EDITORIAL

Las turbas no deben gobernar de hecho al país

El poder de las turbas parece incontenible en estos tiempos. Sus dirigentes instigan a la violencia y estimulan la comisión de delitos desde el anonimato para alcanzar sus objetivos a través del uso de la fuerza. Son medios violentos para impunemente quebrantar el estado de Derecho a favor de causas inconfesables.

Baste recordar que, hace dos semanas, una turba tomó por asalto la casa de máquinas de la hidroeléctrica Chixoy y, luego de permanecer varios días en el área, el grupo amenazó con que quemaría las instalaciones, lo cual hubiera significado un grave daño para el país, pues allí se genera cerca del 30 por ciento de la electricidad. A ese incidente siguió un ataque contra la hidroeléctrica Ixquisis, en Huehuetenango, suceso que incluyó el homicidio de uno de los trabajadores de esa obra.

Y mientras eso ocurría, desde otra parte del país se colocó en las redes sociales el ataque a puñetazos y patadas de un grupo contra trabajadores de una empresa distribuidora de electricidad. Los tres casos citados contra el sector hidroeléctrico suponen una embestida de bandoleros contra uno de los factores estratégicos de estabilidad nacional.

Indudablemente, la masa humana tiene poder cuando es dirigida a violentar la ley y perturbar la paz. No legitima sus actos, pero se atiene por experiencia a integrar un grupo y su clandestinidad a que nadie les hará frente. Algo así ocurre cuando los tribunales intentan aplicar la ley y las turbas los presionan para obligarlos a fallar favoreciendo determinados intereses que no necesariamente coinciden con la justicia ni menos con la ley.

Esto último ocurrió hace poco más de una semana en Cobán, cuando otra turba llegó a exigir que se absuelva de cargos documentados por el MP de secuestro y robo al encarcelado dirigente magisterial Bernardo Caal. Los ejemplos citados plantean un escenario donde el orden público debe ser salvaguardado para garantizar el cumplimiento de la ley.

Cuando las turbas atacan las hidroeléctricas, minas o fincas en cualquier parte del país, lo hacen cobardemente, porque saben que una acción defensiva de los encargados de la seguridad generará crisis mucho mayores y sacarán provecho del escándalo.

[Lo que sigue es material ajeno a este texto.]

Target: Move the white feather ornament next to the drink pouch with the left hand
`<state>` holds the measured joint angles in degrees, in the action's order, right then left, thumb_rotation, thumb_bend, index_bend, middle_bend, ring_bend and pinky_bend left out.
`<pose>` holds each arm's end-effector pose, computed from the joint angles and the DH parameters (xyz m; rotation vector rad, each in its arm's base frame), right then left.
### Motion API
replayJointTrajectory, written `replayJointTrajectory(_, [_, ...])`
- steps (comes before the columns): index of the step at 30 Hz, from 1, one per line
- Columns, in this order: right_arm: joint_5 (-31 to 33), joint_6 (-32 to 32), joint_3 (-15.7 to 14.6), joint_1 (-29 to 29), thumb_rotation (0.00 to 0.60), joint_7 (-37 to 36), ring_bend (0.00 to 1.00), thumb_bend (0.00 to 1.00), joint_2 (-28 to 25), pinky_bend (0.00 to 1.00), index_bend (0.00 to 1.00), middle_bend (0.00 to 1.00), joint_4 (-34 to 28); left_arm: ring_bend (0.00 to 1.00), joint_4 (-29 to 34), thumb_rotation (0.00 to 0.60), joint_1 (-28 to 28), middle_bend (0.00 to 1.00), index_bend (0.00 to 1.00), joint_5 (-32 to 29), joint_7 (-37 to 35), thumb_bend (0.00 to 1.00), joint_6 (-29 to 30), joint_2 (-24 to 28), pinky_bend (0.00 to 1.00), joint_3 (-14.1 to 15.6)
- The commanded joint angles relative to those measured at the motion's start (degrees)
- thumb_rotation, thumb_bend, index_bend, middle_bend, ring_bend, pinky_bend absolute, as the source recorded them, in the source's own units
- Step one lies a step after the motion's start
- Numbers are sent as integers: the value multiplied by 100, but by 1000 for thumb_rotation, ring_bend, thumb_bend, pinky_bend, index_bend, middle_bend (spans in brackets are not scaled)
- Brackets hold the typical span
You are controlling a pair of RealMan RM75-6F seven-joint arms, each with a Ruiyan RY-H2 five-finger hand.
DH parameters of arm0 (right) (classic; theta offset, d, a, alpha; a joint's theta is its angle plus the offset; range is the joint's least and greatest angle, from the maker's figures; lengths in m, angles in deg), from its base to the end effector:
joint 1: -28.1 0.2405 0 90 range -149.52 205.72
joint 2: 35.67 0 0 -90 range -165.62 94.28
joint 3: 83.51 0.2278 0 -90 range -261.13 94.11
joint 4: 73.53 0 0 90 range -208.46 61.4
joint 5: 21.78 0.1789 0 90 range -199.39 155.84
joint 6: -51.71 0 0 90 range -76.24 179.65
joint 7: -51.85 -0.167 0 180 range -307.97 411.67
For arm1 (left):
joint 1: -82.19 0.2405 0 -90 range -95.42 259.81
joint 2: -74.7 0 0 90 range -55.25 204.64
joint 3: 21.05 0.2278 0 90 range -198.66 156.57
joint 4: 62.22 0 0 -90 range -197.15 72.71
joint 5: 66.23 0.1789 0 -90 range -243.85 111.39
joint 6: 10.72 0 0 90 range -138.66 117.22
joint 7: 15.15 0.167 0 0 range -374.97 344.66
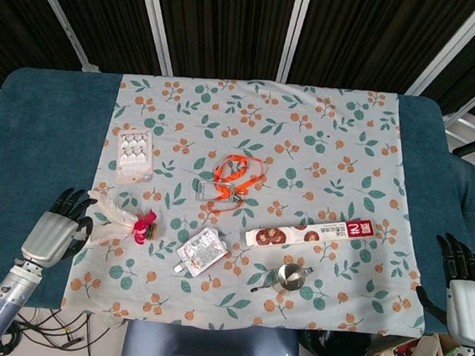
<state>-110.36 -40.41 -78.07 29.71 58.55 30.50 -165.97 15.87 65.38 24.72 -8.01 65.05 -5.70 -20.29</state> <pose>-0.2633 -0.1899 0.1884 1.3155 -0.7379 0.9250 -0.2442 0.2398 0.0708 -1.7468 -0.7852 -0.8837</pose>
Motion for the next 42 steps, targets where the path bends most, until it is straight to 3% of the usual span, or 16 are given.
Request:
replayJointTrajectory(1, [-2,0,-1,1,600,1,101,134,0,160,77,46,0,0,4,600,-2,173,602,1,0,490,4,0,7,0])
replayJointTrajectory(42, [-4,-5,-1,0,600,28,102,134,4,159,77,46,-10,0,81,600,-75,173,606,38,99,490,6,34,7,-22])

Mucha más grave es la presión sobre juzgadores, como ocurrió en Cobán, cuando la turba retuvo por varias horas al tribunal para fallar a favor de Caal, aun y cuando se documentó su acción delictiva al cometer delitos graves y que ofenden a la sociedad en general. Lo delicado de este tema es que se ha tomado como rehenes a los representantes de la justicia y se les quiere violentar para que eviten emitir una condena contra quien no ha dudado en provocar ese tipo de presión contra el sistema.

Años atrás, un político comentó que cuando se gobierna han de tomarse decisiones que a veces tienen opciones malas o peores, pero que no pueden esperar otro momento. En el caso de conservar el orden público, la sociedad como tal debe entender que la acción de unos cuantos por violentar el orden público debe ser contenida. Si eso no se toma en cuenta y se permite que la presión de las turbas impere sobre el interés genuino de la ley y la justicia, la nación habrá perdido una batalla importantísima de la cual podría no haber retorno.

¿Cuál es la mejor manera de responder a la presión de las turbas? Solo existe una forma: la aplicación de la ley. Quienes presionan deben ser castigados. Quienes delinquen deben ser sentenciados. Sin esa convicción, los ciudadanos estarán a merced de quienes prefieren el uso de la fuerza para alcanzar sus objetivos.